I don't see the point of removing the ssh client myself, but if you really want to, the command is:
Code:
sudo apt remove openssh-client
As for closing port 21, there are two reasons why there was no need to explicitly deny port 21 incoming:
1: If there was a deny all incoming anyway, then explicitly denying 21 in is superfluous, and
2: Unless you are running an FTP server, the OS will reject incoming calls to port 21 anyway, even if the firewall lets the request in.
As for why you ended up with limit and not deny, I have no idea. Maybe I'm being unfair, but I think that may have been a user error.
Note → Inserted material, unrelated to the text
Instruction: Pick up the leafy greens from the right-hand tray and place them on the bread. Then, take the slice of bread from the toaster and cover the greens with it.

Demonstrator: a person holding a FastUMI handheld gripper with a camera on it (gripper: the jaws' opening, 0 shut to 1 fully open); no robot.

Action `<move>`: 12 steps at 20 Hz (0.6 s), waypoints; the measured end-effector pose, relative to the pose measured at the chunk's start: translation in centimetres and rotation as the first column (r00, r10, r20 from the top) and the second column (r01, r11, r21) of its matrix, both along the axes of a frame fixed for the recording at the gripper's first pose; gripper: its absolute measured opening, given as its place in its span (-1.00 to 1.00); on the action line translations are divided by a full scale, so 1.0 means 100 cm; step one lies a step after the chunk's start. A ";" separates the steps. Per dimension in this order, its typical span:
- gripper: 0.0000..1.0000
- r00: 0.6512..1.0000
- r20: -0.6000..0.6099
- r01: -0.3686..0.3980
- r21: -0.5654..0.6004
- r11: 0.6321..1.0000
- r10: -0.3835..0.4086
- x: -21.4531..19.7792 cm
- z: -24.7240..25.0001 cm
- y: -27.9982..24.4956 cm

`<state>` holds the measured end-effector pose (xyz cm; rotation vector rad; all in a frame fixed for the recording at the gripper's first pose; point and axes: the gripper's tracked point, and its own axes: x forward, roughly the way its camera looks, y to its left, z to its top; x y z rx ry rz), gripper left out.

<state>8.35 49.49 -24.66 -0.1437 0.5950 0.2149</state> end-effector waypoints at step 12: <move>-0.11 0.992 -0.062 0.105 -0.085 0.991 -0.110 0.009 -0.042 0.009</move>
Just a note on open ports:
In the OS, ports are either:
- Open: There is an application running that opened the port and is listening for incoming calls, or
- Closed: No running application has asked to receive incoming calls on that port - they will be rejected with Port Unreachable.
If a firewall is inspecting connection requests, it can choose to either:
- Accept: Allow the connection request to pass through to the OS unimpeded - the OS can accept or reject, depending on whether the port is open.
- Drop: Discard the connection request so it never reaches the OS - the call attempt will eventually time out
- Reject: Not often used - the firewall sends a connection refused indication - the OS never sees the connection request, open or closed is irrelevant.
It bugs me personally when people talk about a firewall "closing" or "opening" a port. Firewalls can't do that - OS applications do. Firewalls, in general, just drop/block or accept/permit particular ports.